◆ Problem details ◆
From the listing below, select every line where the word "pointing" appears.

══════

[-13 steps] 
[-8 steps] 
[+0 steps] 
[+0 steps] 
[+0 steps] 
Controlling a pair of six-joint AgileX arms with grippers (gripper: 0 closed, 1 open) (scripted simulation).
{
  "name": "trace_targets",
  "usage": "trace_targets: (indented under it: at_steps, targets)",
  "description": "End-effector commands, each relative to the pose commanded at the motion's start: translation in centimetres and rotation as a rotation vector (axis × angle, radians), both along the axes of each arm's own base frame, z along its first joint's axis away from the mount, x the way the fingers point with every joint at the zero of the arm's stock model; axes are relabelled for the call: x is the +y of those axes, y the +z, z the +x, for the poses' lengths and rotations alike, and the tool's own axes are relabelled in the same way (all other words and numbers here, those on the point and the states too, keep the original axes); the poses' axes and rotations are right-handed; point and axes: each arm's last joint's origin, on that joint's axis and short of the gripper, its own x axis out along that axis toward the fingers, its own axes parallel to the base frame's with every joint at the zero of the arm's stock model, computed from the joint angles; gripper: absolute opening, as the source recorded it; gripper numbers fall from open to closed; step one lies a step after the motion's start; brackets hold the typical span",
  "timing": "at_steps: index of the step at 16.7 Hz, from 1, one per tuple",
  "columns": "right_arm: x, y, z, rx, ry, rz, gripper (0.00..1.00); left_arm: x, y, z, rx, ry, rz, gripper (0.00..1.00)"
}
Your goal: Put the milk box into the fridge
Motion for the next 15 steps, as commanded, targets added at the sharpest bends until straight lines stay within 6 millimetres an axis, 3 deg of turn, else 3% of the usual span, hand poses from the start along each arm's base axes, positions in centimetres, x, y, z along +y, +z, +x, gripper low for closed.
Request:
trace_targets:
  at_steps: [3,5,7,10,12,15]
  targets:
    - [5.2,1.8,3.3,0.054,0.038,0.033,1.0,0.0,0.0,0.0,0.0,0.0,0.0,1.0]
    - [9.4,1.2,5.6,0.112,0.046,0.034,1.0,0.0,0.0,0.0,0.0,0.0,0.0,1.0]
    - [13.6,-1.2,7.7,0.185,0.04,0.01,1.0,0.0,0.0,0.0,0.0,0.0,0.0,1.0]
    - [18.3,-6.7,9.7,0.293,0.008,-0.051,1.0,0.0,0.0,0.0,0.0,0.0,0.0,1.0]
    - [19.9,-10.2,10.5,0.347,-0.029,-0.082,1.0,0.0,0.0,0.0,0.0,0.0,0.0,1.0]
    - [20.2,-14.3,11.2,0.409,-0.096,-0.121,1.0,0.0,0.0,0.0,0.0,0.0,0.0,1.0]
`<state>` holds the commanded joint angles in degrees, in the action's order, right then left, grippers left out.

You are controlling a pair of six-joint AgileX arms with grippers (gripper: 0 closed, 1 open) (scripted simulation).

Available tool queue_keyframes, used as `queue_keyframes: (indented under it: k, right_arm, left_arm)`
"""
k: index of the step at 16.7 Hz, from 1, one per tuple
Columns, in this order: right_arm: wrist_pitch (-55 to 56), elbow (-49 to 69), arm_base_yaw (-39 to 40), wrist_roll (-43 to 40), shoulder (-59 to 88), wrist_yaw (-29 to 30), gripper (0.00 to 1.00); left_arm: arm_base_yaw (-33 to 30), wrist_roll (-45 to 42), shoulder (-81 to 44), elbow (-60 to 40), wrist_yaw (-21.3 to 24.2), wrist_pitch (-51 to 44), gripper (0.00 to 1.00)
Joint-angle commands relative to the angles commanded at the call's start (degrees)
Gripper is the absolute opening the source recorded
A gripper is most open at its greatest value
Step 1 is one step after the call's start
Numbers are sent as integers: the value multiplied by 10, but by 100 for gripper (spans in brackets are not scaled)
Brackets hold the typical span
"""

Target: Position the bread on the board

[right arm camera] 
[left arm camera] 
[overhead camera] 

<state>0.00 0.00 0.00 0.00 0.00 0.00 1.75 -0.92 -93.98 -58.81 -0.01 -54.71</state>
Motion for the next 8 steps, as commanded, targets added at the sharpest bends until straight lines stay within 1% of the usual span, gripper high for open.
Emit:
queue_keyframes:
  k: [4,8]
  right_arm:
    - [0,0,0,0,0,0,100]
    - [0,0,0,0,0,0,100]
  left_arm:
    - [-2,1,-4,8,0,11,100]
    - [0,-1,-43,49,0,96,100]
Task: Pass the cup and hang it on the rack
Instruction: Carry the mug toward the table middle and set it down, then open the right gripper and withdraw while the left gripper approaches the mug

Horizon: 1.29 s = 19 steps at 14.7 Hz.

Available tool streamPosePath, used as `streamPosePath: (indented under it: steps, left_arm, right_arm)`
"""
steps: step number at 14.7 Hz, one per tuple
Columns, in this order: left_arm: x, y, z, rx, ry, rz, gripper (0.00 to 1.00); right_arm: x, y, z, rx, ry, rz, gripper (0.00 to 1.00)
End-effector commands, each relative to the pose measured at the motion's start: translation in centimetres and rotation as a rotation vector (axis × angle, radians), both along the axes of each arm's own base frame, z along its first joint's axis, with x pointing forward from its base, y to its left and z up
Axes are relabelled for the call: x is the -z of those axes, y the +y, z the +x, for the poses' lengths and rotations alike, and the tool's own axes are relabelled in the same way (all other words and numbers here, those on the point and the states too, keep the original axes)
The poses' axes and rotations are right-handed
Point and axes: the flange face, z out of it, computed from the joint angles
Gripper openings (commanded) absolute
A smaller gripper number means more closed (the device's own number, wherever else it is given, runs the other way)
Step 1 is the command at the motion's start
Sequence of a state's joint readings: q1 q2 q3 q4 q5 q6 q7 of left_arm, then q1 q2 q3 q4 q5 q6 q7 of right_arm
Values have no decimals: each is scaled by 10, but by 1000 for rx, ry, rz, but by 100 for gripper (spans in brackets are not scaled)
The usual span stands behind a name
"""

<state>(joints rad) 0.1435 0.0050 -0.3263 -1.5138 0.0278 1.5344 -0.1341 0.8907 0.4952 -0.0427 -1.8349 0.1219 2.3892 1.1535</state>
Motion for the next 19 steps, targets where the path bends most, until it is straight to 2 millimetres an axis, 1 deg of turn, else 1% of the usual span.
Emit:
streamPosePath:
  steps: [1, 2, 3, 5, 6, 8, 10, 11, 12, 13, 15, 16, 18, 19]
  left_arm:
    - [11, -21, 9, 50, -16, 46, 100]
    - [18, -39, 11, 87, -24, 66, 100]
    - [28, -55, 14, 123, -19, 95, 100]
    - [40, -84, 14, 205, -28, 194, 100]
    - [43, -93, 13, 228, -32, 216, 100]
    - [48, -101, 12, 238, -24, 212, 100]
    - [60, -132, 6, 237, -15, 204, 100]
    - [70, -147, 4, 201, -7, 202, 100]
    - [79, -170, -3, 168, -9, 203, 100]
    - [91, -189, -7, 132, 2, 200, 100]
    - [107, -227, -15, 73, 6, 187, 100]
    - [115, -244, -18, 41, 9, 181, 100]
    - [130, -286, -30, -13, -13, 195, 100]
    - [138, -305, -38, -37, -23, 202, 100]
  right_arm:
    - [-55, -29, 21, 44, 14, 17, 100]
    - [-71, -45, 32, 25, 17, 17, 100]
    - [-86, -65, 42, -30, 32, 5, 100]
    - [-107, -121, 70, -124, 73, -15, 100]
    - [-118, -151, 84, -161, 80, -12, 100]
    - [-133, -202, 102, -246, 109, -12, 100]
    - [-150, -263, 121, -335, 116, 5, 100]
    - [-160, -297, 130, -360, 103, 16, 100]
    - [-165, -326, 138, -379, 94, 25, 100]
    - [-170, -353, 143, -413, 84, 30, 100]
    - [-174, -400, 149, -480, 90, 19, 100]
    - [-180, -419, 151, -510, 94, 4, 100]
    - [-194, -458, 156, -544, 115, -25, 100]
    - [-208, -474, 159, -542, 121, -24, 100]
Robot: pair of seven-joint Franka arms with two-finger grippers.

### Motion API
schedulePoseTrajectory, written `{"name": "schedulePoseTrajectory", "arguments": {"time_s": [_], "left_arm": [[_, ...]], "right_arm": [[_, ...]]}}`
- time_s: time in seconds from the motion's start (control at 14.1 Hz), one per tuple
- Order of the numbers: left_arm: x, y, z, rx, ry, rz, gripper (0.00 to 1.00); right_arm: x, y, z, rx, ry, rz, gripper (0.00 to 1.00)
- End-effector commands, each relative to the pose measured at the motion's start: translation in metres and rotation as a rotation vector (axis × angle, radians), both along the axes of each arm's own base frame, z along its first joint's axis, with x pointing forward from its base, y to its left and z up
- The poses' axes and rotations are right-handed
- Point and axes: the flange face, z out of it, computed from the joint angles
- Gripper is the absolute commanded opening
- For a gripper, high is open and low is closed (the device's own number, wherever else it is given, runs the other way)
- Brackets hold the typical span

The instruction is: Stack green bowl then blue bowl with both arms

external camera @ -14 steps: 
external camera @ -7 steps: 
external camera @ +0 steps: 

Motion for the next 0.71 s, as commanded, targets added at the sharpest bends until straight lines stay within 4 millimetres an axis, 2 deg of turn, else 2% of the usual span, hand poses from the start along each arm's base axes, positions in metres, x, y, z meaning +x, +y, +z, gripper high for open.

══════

◆ Problem solution ◆
End-effector commands, each relative to the pose measured at the motion's start: translation in centimetres and rotation as a rotation vector (axis × angle, radians), both along the axes of each arm's own base frame, z along its first joint's axis, with x pointing forward from its base, y to its left and z up
- End-effector commands, each relative to the pose measured at the motion's start: translation in metres and rotation as a rotation vector (axis × angle, radians), both along the axes of each arm's own base frame, z along its first joint's axis, with x pointing forward from its base, y to its left and z up

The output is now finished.